With the clock creeping closer to seven a.m., the reality started to sink in a bit. This was it, the last trip through the office. No more track bulletins. No more wiseass repartee with Nate, or Bill, or Sharon, or Monty, or whoever happened to be on shift. No more tepid coffee, no more faxes, no more bowl of Almond Joys. All of these little rituals and habits that had become the window dressing of his life for the past three decades would be gone tomorrow. Walter still hadn't cleaned out his locker.
It was a point of pride to Walter that no less than four generations of Bergens had given themselves to the rails at some point, beginning with his great-great-grandfather Finnegan, one of those intrepid and criminally underpaid souls who drove spikes halfway across the prairie and blasted through the mountains all the way to Promontory Point for that historic joining of the Union and Central Pacific lines. On his heels came Walter's grandfather Emmet, fifteen years a brakeman on the O & CRR. Then there was Walter's own father, Pete, first a brakeman, then a hostler, and finally an engineer for BNSF. Walter's love affair with trains had begun before he could even walk. According to his mother, his first utterance, even before "Mama," had been "Too-too."
Walter had stopped holding out hope for Wendy by the time she was out of high school. She had no interest in the railroad or diesel engines, which was sort of ironic, all things considered. Walter had taken Wendy on countless ride-alongs since the time she was a toddler. He'd dressed her in overalls and a striped conductor's cap; bought her wooden trains, electric trains; and, the summer after her junior year in high school, tried to bribe her to do an internship at Amtrak. All of these attempts had been fruitless.
For the Bergens it seemed that the railroad, more than anything else, had delivered on the promise of America. The railroad had meant freedom and opportunity and mobility.
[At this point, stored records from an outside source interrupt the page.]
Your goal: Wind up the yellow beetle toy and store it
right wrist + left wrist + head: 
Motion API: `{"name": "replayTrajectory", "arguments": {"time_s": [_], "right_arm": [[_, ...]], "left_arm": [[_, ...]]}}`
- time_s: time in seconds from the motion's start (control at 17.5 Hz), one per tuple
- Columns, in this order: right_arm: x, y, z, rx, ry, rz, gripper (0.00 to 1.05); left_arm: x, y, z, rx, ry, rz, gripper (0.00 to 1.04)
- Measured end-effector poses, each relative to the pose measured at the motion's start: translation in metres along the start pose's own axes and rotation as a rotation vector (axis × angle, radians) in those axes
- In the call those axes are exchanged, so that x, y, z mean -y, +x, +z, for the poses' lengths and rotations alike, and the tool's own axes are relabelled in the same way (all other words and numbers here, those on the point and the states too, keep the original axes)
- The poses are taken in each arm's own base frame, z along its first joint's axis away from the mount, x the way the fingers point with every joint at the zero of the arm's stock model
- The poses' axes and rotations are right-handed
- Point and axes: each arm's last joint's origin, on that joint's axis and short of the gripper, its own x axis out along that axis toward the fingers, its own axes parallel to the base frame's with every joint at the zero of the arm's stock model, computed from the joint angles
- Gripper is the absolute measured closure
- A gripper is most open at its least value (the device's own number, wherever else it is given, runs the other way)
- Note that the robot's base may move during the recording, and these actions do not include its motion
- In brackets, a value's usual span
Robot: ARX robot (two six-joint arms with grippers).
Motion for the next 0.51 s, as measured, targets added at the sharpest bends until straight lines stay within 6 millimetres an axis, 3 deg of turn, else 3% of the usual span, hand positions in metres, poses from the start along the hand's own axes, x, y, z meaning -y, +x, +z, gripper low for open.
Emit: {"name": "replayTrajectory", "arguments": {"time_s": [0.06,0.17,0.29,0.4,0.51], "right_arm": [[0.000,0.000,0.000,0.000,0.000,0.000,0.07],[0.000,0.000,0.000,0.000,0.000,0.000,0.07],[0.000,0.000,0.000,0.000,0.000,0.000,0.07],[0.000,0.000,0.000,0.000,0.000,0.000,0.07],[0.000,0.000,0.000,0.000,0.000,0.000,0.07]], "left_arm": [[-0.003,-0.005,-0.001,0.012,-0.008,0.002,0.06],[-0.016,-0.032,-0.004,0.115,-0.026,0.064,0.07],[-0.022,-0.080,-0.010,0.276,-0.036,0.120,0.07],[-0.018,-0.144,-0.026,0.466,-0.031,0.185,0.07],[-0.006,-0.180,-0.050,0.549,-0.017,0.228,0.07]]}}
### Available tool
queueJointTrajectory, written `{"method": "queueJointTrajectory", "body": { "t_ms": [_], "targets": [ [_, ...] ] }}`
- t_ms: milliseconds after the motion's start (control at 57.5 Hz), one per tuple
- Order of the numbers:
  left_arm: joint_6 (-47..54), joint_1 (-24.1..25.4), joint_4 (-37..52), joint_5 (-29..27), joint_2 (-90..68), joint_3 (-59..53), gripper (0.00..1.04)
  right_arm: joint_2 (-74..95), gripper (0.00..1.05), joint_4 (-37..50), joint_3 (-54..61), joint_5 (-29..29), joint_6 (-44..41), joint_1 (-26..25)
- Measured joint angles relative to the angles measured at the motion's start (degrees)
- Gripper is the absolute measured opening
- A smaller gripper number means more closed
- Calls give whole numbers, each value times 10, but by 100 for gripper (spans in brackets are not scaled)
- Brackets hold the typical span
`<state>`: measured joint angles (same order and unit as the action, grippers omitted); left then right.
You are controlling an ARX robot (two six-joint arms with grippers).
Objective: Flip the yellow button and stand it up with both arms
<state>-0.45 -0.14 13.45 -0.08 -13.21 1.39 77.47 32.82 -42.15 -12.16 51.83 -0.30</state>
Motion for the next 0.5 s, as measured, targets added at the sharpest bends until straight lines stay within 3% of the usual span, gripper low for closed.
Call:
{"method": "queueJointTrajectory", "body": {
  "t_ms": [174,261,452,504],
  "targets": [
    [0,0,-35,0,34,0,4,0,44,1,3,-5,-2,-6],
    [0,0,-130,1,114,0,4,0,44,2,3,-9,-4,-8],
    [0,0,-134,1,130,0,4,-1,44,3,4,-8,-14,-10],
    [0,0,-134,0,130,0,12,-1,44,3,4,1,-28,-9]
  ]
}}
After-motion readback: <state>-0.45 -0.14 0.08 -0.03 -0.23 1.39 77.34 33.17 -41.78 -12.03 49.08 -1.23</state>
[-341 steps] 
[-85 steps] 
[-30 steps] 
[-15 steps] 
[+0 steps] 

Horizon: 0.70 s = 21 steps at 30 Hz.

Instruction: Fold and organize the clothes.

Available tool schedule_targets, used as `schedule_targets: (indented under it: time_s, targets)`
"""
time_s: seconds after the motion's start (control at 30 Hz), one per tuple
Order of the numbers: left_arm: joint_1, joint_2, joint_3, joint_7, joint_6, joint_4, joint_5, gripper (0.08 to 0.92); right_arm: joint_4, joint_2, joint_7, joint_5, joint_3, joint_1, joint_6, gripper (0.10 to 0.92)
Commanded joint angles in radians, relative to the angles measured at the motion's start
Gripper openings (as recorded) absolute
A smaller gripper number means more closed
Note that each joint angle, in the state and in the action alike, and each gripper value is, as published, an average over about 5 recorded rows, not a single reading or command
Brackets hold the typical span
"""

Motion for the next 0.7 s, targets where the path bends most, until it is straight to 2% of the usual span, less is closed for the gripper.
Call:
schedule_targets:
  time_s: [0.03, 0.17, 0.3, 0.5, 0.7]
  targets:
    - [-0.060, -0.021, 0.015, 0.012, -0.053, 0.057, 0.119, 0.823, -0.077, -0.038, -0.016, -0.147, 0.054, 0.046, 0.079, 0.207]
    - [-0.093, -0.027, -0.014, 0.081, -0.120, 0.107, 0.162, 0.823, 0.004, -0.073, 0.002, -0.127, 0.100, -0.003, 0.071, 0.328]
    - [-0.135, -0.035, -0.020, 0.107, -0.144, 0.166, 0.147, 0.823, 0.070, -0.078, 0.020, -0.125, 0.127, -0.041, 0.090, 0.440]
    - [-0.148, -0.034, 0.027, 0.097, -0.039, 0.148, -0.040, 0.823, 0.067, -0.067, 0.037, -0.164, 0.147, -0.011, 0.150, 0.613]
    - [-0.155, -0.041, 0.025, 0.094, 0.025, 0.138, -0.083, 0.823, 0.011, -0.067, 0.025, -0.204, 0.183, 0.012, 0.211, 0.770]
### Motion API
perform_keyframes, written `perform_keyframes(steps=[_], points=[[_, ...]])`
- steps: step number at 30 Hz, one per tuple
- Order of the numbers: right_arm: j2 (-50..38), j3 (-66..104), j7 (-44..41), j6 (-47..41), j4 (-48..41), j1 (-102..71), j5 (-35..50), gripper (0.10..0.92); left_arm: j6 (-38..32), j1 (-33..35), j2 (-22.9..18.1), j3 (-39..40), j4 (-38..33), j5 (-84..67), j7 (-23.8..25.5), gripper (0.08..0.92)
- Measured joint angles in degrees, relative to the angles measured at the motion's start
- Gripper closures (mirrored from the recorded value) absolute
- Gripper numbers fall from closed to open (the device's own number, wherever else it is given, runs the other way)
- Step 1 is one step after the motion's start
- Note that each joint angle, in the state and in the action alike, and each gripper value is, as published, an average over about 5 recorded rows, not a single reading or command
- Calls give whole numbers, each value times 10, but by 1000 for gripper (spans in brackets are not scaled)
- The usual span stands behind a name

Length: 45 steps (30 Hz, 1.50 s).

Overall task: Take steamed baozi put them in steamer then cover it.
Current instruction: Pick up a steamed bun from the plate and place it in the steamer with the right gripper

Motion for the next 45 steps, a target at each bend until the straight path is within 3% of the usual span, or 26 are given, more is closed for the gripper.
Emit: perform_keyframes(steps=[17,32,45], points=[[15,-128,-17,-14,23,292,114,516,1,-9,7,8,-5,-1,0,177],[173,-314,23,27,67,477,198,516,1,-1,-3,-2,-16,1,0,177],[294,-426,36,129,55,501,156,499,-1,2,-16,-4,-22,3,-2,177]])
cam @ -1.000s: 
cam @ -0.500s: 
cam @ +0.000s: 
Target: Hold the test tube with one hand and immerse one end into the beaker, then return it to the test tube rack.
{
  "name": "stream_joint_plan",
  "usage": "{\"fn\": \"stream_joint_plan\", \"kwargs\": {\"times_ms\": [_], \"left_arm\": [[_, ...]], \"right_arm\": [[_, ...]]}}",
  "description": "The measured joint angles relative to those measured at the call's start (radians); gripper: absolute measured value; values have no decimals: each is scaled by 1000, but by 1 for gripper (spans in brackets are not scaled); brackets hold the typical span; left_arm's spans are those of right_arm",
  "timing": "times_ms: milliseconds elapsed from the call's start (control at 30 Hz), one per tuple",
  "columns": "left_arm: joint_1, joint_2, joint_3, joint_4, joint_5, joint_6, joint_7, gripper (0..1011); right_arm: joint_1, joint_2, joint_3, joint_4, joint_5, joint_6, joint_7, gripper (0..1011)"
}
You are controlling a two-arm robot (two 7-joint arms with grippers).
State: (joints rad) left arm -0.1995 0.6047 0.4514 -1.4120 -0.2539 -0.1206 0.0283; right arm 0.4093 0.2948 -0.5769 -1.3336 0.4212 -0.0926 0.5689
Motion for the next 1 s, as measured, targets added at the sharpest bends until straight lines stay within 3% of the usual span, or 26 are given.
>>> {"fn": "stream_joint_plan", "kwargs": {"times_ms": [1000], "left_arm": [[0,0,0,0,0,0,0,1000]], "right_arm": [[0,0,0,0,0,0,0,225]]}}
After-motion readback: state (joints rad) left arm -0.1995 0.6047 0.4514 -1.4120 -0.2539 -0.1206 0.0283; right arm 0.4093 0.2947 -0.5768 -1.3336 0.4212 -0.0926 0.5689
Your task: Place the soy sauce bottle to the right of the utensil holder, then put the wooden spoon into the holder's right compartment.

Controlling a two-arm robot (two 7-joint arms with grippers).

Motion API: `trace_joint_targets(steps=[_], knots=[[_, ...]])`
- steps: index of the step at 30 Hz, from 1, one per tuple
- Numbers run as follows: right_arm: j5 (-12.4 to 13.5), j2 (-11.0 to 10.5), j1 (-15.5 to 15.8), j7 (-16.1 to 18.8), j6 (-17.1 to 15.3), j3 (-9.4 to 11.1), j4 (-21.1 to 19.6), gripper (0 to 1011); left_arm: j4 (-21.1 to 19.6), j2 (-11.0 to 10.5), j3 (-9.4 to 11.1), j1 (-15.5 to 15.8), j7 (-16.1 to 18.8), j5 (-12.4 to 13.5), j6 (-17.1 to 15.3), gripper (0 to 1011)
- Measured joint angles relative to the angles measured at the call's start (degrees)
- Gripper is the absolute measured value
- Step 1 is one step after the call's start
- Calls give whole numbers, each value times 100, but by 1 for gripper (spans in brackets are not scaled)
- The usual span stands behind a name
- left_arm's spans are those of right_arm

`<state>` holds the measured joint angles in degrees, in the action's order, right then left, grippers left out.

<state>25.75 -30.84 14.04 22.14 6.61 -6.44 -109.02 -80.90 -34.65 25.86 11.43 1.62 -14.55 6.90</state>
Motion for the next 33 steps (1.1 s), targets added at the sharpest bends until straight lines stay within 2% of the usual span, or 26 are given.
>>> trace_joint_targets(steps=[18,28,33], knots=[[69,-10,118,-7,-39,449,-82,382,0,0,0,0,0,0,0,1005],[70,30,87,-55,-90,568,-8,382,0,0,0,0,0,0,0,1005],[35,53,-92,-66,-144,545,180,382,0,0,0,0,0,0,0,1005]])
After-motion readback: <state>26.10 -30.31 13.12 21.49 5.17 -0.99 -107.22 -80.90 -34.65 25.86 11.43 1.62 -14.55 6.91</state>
And there was no getting around the fact that Walter's retirement spelled the end of the railroad line for the Bergen name.
It had never been Walter's idea to retire at sixty-three. He'd figured he'd be running this line for another five years, at least. Walter loved the railroad life; it was practically all he knew. Of course, the job had its drawbacks. The hours could be brutal and the shifts unpredictable. Then there was the fact that management culture had not changed since the Civil War. Hell, most of his superiors didn't know a train from a horse's ass. But every job had its drawbacks. The satisfaction that came with a job well done, the tangible result of piloting a train safely and smoothly from point A to point B, far outweighed the shortcomings.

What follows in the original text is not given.